WHAT NEEDS TO BE DONE:
Only lines with the word "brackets" are wanted; copy each of them from the listing below.

===== INFORMATION SHOWN =====

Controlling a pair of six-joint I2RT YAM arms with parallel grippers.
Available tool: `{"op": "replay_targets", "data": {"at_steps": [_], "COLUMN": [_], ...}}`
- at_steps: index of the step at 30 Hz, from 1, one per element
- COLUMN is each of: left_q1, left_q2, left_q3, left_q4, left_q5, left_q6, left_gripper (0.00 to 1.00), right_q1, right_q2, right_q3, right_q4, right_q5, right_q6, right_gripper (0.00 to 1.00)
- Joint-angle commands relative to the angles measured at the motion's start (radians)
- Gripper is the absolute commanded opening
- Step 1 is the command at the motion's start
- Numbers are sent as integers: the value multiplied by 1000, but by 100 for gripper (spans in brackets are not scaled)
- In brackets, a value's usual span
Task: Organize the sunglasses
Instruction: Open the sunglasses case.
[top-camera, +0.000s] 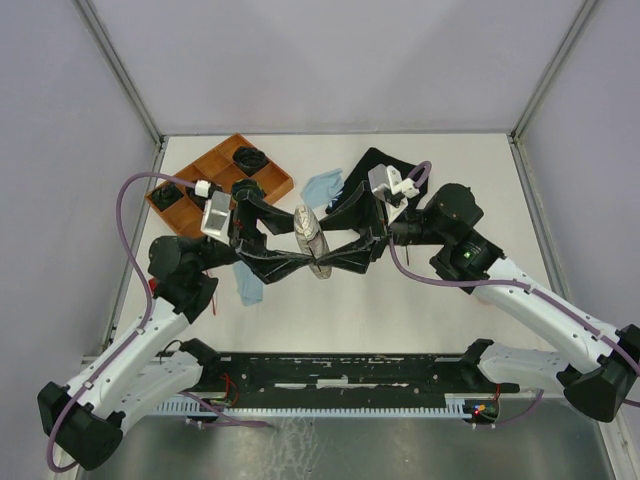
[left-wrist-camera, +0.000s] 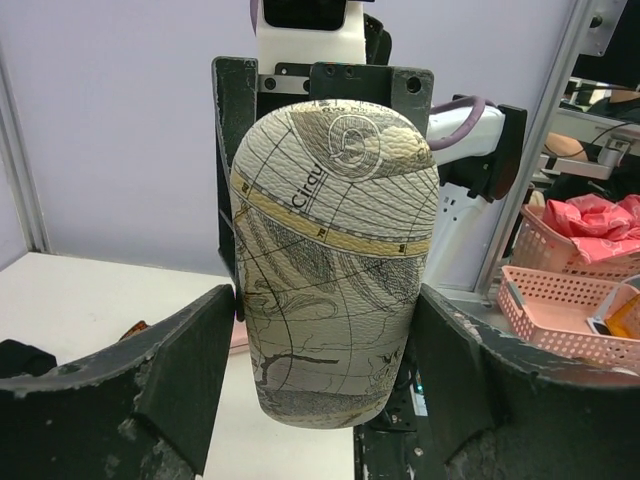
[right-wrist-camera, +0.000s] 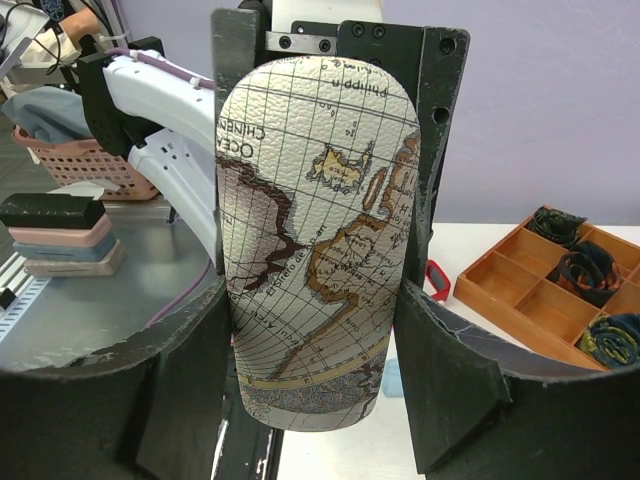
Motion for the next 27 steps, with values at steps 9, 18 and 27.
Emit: {"op": "replay_targets", "data": {"at_steps": [9,18,27], "left_q1": [-18,-18,-17], "left_q2": [-12,-54,-19], "left_q3": [45,97,158], "left_q4": [11,-268,-492], "left_q5": [-3,-182,-418], "left_q6": [-12,129,197], "left_gripper": [22,11,11], "right_q1": [6,6,6], "right_q2": [-15,-26,25], "right_q3": [59,95,155], "right_q4": [-4,-213,-397], "right_q5": [100,365,695], "right_q6": [-29,-67,-60], "right_gripper": [0,6,0]}}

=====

WRITTEN SOLUTION:
- Numbers are sent as integers: the value multiplied by 1000, but by 100 for gripper (spans in brackets are not scaled)
- In brackets, a value's usual span

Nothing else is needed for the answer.